Significado: la que trabaja la tierra, la agricultora.
Giorgia es la versión italiana, cantante y solar, de nuestra Georgette. El nombre se remonta al griego «Geôrgios», que significa literalmente «el que trabaja la tierra» —el agricultor, el campesino— y coloca al niño bajo el patrocinio de san Jorge de Lida, el famoso mártir que derriba al dragón, uno de los santos más venerados de la cristiandad.
En Italia, Giorgia es un verdadero fenómeno: entre los nombres femeninos más dados desde principios del siglo XXI, evoca la viveza mediterránea, el calor y una elegancia desenfadada. Su popularidad se debe en gran parte a la cantante Giorgia, una inmensa voz de la música pop italiana, pero también a su sonoridad redonda y alegre que rueda tan bien sobre las «r».
Hoy en día, Giorgia se exporta más allá de los Alpes como un nombre brillante y elegante, clásico por sus raíces antiguas y resueltamente moderno por su dinamismo. Conquista a quienes desean un nombre femenino, soleado y fácil de llevar en toda Europa.
Giorgia lleva el sol en su nombre. Detrás de sus raíces terrenas —«la que trabaja la tierra»— se esconde paradójicamente uno de los temperamentos más aéreos y sociables que existen. Es una comunicadora nata, de esas que entran en una habitación y la calientan con tres carcajadas. La propia sonoridad del nombre, redonda y rodante, lo dice todo: a Giorgia le gusta hablar, seducir, reunir.
De su santo patrón, san Jorge, el caballero que enfrenta al dragón, hereda una bonita valentía y un sentido del atrevimiento. Giorgia no es de las que huyen de los desafíos; incluso los enfrenta voluntariamente de frente, con esa confianza mediterránea que mezcla audacia y ligereza. Pero en ella la bravura nunca pesa: avanza jugando, riendo, transformando los obstáculos en historias que contar.
Por la generación 2000, Italia la elevó a la cima de los nombres, y Giorgia crece a menudo rodeada, conectada, cómoda en el colectivo. Creativa e imaginativa, necesita belleza a su alrededor —música, colores, palabras— y maneja la emoción con un talento casi artístico, a imagen de la gran cantante que lleva su nombre. Sin embargo, atención: bajo la fantasía hay una verdadera sensibilidad que exige ser tomada en serio.

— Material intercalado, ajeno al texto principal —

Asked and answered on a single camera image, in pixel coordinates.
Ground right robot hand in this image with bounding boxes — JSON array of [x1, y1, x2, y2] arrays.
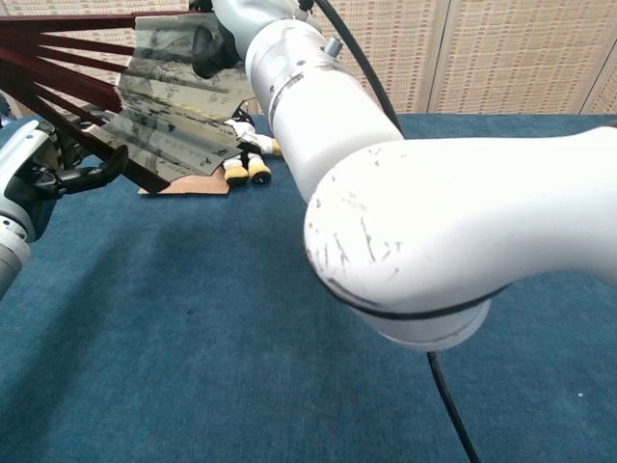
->
[[190, 0, 301, 81]]

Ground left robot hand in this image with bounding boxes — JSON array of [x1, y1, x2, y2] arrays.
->
[[0, 119, 130, 242]]

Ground red ribbed paper folding fan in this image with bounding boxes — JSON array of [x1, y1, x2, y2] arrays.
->
[[0, 13, 256, 195]]

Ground black white yellow plush toy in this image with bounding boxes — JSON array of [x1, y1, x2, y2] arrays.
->
[[222, 108, 284, 187]]

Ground flat brown paper bag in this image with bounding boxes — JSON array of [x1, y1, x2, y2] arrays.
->
[[138, 166, 231, 197]]

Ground blue table cloth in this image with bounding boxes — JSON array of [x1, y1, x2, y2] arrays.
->
[[0, 114, 617, 463]]

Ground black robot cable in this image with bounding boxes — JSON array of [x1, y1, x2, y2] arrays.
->
[[296, 0, 481, 463]]

En la amistad como en el amor, Giorgia es cálida, generosa, un poco seductora. Da mucha atención y reclama lo mismo; brillante en sociedad, detesta el aburrimiento y los ambientes tibios. Entusiasta, espontánea, terriblemente atractiva, encarna esa energía solar que da ganas de quedarse en su órbita. Una cosa es segura: con una Giorgia en la habitación, nunca pasa nada gris.
Retrato lúdico, para tomar con una sonrisa.
Giorgia no corre tras las mariposas, las cultiva. Su enfoque del amor es de una fertilidad aterradora: no busca lo efímero, sino la raíz. Seducir a Giorgia es aceptar ser arado por su presencia, sentir el peso cálido de su atención que echa raíces. No le gustan los juegos superficiales; quiere ver si te mantienes en pie cuando cae la lluvia. Lo que la fascina es la perseverancia, la mano callosa capaz de construir, no solo de acariciar. Por el contrario, lo que la aburre inmediatamente es la ociosidad sentimental, el vacío que no produce nada. Necesita una pareja que sepa que el amor es un trabajo sagrado, un intercambio de sudor y cosechas. No quiere un visitante, sino un cómplice de la tierra. Si eres frágil o superficial, te dejará secar al sol sin mirarte. Pero si eres duro y presente, te ofrecerá una fertilidad inquebrantable, sensual como el barro después de la tormenta, rica y primitiva.
Es la forma femenina italiana de Giorgio (Jorge), derivada del griego «Geôrgios», el trabajador de la tierra.
Significa «la que cultiva la tierra», «la agricultora», en referencia a la etimología de Jorge.
Se celebra el 23 de abril con san Jorge; algunas también celebran el 15 de febrero, día de santa Giorgia de Clermont.
Sí, es uno de los nombres femeninos más populares en Italia desde los años 2000.
Giorgia es la forma italiana (pronunciada «Djordja»), Georgia la forma anglosajona y latina; ambas derivan de Jorge.